# What to produce:
Exactly the lines below from the one with "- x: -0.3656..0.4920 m" up to and including the one with "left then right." make up the answer, with nothing else added.
---------- Exercise data ----------
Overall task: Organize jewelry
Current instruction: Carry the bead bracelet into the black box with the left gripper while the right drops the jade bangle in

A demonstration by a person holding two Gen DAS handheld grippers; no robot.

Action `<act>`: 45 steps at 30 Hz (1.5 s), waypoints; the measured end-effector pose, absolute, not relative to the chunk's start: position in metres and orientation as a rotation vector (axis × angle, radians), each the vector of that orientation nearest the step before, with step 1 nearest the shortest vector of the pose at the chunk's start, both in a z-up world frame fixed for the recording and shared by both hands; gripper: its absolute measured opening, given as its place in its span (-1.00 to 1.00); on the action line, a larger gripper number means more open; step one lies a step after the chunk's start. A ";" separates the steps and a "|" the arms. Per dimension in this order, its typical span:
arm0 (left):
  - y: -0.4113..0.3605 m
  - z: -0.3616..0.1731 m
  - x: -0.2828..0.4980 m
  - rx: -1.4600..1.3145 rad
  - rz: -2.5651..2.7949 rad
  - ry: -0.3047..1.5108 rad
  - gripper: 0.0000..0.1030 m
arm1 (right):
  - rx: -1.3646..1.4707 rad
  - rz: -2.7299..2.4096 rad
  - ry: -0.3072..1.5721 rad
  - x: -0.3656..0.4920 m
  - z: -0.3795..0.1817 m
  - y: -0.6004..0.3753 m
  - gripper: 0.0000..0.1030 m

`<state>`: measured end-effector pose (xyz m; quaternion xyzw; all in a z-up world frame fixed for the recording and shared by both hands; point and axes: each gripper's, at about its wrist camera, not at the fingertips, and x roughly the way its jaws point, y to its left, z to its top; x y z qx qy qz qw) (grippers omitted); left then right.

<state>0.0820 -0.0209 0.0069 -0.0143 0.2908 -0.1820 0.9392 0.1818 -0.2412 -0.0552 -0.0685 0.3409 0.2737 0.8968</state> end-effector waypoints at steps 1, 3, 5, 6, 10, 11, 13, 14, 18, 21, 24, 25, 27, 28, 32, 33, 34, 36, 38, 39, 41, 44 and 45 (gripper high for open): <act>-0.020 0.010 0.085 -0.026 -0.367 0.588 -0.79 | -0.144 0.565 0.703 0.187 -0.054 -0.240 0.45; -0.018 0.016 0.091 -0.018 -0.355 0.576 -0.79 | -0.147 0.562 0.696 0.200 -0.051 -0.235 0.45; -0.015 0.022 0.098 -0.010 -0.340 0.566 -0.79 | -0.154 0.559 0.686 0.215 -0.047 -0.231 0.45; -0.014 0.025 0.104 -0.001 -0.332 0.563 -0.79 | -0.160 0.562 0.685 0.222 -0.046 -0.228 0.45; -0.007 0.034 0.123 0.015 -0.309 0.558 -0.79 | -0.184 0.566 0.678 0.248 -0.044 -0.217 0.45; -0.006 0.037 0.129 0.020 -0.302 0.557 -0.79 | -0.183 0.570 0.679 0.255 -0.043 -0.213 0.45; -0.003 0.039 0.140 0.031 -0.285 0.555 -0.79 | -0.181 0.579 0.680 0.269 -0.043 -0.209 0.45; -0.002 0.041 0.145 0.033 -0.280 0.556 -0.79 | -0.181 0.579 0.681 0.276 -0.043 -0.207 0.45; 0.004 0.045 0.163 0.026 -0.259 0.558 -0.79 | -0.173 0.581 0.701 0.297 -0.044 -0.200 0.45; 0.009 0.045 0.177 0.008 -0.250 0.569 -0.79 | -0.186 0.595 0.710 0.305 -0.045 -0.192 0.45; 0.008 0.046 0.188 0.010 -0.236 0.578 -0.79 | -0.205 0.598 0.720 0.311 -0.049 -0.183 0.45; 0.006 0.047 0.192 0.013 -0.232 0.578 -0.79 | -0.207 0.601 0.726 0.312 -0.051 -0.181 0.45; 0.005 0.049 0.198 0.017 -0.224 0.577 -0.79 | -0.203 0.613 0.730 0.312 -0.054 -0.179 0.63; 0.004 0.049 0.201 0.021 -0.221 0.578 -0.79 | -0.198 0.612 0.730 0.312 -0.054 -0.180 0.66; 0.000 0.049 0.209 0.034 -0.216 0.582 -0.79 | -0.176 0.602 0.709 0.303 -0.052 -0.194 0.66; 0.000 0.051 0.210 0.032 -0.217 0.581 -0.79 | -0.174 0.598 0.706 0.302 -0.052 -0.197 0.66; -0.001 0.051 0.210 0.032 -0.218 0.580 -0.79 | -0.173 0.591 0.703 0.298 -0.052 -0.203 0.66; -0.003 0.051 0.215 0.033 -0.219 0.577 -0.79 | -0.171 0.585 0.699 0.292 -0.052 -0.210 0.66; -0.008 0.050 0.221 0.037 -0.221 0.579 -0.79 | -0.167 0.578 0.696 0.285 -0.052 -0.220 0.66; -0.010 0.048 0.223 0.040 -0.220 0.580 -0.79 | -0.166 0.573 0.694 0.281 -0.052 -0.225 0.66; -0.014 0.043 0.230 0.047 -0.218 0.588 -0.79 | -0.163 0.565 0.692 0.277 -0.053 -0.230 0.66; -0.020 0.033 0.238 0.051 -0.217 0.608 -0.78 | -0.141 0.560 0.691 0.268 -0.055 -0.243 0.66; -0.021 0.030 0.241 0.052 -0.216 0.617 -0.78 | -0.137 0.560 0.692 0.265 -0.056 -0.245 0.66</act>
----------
# Answer section:
  - x: -0.3656..0.4920 m
  - z: -0.3795..0.1817 m
  - y: -0.6004..0.3753 m
  - gripper: 0.0000..0.1030 m

`<state>`: measured end-effector pose (xyz m; quaternion xyzw; all in a z-up world frame fixed for the recording and shared by both hands; point and axes: each gripper's, at about its wrist camera, not at the fingertips, and x roughly the way its jaws point, y to its left, z to its top; x y z qx qy qz qw) (grippers omitted); left then right.

Nothing further is required of the output.